Monetary Policy The Fed once again puts the brakes on rates in a scenario of economic uncertainty in the US

There have been no surprises

Monetary Policy The Fed once again puts the brakes on rates in a scenario of economic uncertainty in the US

There have been no surprises. The Federal Reserve has not raised interest rates at its meeting this Wednesday, leaving them in a range of between 5.25% and 5.5%, which, in practice, places them at 5.33%. It was a predictable decision. The central bank's preferred measurement to measure price developments - the underlying index of private consumption - fell one tenth in September, to 3.7%. It is still very far from the 2% in the medium term that the US central bank has as the undeclared objective of its monetary policy, but it reaffirms the downward trend.

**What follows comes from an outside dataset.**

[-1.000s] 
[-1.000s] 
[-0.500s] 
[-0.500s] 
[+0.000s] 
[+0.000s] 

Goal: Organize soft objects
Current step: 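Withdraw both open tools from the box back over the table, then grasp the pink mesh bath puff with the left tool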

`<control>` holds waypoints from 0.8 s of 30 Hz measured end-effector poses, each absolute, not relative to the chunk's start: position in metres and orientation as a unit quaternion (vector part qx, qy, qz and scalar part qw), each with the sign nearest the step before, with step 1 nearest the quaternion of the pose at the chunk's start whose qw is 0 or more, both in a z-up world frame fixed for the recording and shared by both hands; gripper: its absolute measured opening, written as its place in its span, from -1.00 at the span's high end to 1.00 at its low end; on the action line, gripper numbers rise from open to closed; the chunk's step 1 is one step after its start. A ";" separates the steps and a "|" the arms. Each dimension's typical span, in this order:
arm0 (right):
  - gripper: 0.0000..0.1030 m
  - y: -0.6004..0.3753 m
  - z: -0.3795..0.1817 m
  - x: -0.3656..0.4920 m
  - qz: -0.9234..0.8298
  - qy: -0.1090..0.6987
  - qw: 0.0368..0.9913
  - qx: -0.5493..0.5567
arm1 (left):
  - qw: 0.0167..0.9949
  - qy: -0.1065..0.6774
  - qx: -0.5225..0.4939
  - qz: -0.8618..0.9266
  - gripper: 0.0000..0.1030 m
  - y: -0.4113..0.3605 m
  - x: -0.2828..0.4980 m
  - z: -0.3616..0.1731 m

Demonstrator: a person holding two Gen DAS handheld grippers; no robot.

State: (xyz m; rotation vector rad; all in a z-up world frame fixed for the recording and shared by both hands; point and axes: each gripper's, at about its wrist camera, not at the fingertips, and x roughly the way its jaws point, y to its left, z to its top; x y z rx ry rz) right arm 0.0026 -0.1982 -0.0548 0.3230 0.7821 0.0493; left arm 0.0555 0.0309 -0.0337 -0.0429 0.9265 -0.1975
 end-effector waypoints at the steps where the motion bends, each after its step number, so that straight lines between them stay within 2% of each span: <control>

The question is what is going to happen in the future? The maintenance of rates at their current level - the highest in 22 years - was already expected, but the statement from the US central bank has not cleared up other questions. Among them: will there be a rise at the last meeting of the year, in mid-December? (most likely, no); And in the first quarter of 2024? (it is possible that yes); How can a rate hike at the beginning of 2024, as the market says, be squared with a 50 base rate drop in rates throughout that year, which is what the members of the monetary policy committee of the Fed? (it can't be made to square; one of the two is wrong... or maybe both are).

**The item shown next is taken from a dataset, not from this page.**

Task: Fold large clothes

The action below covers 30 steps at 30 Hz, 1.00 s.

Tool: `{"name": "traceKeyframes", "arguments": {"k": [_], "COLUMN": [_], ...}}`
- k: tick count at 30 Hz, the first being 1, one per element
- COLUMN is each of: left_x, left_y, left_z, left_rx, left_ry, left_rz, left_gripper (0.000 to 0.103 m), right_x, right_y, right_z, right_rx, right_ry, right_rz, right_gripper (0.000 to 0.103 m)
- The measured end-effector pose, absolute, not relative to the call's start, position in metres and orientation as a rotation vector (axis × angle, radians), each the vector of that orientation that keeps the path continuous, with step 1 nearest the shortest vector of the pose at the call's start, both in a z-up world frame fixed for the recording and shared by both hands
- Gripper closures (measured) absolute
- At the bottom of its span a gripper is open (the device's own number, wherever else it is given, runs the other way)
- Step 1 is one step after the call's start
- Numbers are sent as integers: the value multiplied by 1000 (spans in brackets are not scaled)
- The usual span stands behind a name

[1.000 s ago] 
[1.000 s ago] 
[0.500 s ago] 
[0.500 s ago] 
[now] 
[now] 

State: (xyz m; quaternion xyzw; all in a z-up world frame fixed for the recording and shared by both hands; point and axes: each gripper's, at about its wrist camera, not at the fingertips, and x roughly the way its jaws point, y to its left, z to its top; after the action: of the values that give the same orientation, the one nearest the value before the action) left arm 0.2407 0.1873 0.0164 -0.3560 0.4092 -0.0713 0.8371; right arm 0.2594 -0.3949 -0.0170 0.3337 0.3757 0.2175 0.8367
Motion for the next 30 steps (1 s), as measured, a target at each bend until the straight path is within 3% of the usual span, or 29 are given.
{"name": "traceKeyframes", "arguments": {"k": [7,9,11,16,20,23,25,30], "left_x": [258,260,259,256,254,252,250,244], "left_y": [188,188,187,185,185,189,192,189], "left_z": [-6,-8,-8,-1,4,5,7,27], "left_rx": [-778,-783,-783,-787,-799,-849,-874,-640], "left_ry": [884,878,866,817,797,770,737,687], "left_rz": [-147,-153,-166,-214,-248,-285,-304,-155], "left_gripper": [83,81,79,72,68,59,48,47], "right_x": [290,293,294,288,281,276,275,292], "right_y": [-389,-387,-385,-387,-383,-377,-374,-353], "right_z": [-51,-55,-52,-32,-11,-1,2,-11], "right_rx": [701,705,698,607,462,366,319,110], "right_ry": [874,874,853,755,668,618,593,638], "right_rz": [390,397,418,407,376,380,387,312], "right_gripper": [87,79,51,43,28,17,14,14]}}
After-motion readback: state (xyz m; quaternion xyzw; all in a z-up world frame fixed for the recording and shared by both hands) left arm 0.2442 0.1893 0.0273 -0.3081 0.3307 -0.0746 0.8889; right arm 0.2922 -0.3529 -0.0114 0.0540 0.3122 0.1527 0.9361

Be that as it may, the panorama that the Federal Reserve must manage is complicated. The US GDP has accelerated, especially due to private consumption, which means inflationary pressures, even more so at a time when the economy is at full employment. In fact, the Fed has changed its economic analysis from "solid" to "strong" growth, warning that it is "prepared to adjust the monetary policy stance as necessary if risks emerge." .

At the same time, a monetary restriction is occurring independent of what the central bank does with the price of money. Long interest rates, which in the US are very relevant - they are the benchmark for, for example, mortgages - are high, around 5% in the case of the 10-year bond, because the Federal Reserve is reducing the immense portfolio of debt that was purchased during Covid and, the more bonds are offered, the more interest must be paid for economic agents to buy them. This has put the interest on the average fixed-rate mortgage (which is 79% of those contracted in the US) at 8.08% (30 years) and 7.91% (20 years), and has triggered the fear of a fall in the real estate and construction sector, which accounts for 13% of GDP.

But the fear of a real estate crash is just one of the threats that loom over the United States. Another is an extension of the war in the Middle East that ends up causing a recession, or a closure of the public Administration in just over two weeks if the Republican extreme right decides to use that tool as a tactic to weaken Joe Biden with a view to the elections in 2024.